Two lines in the data below mark the range: the one with "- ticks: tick" and the one with "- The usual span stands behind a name". Return both, along with every line between them, exactly.

::: DATA EXTRACT

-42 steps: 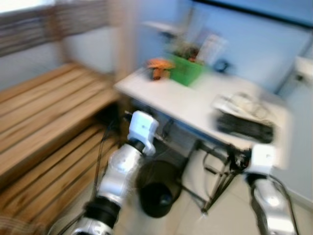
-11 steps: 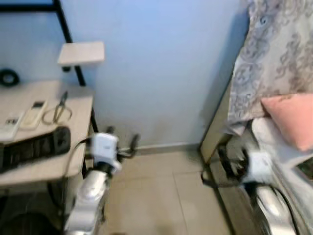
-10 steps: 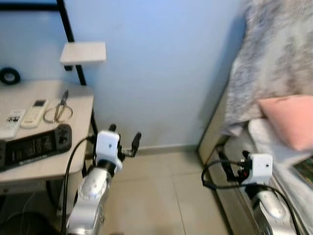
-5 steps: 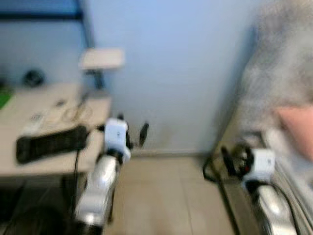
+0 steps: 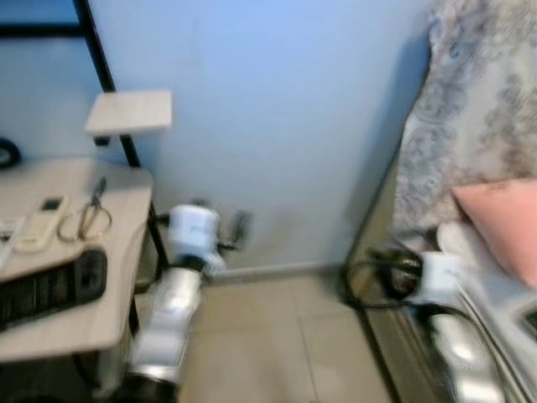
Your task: Clean up the room
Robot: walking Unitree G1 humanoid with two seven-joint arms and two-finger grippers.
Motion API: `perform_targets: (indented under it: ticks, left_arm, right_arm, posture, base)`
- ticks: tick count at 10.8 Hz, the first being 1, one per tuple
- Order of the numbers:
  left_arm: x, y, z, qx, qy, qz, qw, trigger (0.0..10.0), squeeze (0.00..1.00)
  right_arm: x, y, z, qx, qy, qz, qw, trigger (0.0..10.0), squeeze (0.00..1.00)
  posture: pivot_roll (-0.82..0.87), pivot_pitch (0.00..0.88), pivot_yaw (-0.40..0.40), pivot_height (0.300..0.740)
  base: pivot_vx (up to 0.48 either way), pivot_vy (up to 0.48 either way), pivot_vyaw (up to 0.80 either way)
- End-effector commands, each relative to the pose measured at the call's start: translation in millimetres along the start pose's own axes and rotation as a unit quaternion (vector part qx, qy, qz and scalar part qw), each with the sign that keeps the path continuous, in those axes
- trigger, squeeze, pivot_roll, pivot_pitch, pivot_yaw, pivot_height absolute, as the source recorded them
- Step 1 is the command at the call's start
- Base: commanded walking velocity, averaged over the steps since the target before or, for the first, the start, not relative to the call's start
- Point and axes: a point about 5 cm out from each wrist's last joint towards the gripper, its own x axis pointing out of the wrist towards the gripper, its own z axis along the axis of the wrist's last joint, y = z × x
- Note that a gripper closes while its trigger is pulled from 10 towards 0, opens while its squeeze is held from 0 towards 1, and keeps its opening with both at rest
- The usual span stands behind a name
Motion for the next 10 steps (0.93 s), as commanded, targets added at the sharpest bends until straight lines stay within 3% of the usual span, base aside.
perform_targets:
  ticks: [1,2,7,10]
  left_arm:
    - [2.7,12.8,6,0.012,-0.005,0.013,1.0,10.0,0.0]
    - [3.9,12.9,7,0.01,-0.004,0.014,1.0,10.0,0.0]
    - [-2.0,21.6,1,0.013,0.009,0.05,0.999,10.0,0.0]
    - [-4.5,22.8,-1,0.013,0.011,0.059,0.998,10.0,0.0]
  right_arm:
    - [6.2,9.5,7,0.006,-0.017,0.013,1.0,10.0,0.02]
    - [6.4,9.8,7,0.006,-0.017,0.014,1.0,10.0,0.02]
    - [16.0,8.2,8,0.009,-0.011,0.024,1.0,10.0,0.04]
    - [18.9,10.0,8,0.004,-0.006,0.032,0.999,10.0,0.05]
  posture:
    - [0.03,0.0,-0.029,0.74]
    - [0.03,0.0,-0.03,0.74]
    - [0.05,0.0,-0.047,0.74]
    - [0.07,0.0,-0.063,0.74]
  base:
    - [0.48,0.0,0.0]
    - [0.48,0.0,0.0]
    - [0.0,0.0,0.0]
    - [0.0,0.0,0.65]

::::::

* [EXPECTED OUTPUT]:
- ticks: tick count at 10.8 Hz, the first being 1, one per tuple
- Order of the numbers:
  left_arm: x, y, z, qx, qy, qz, qw, trigger (0.0..10.0), squeeze (0.00..1.00)
  right_arm: x, y, z, qx, qy, qz, qw, trigger (0.0..10.0), squeeze (0.00..1.00)
  posture: pivot_roll (-0.82..0.87), pivot_pitch (0.00..0.88), pivot_yaw (-0.40..0.40), pivot_height (0.300..0.740)
  base: pivot_vx (up to 0.48 either way), pivot_vy (up to 0.48 either way), pivot_vyaw (up to 0.80 either way)
- End-effector commands, each relative to the pose measured at the call's start: translation in millimetres along the start pose's own axes and rotation as a unit quaternion (vector part qx, qy, qz and scalar part qw), each with the sign that keeps the path continuous, in those axes
- trigger, squeeze, pivot_roll, pivot_pitch, pivot_yaw, pivot_height absolute, as the source recorded them
- Step 1 is the command at the call's start
- Base: commanded walking velocity, averaged over the steps since the target before or, for the first, the start, not relative to the call's start
- Point and axes: a point about 5 cm out from each wrist's last joint towards the gripper, its own x axis pointing out of the wrist towards the gripper, its own z axis along the axis of the wrist's last joint, y = z × x
- Note that a gripper closes while its trigger is pulled from 10 towards 0, opens while its squeeze is held from 0 towards 1, and keeps its opening with both at rest
- The usual span stands behind a name

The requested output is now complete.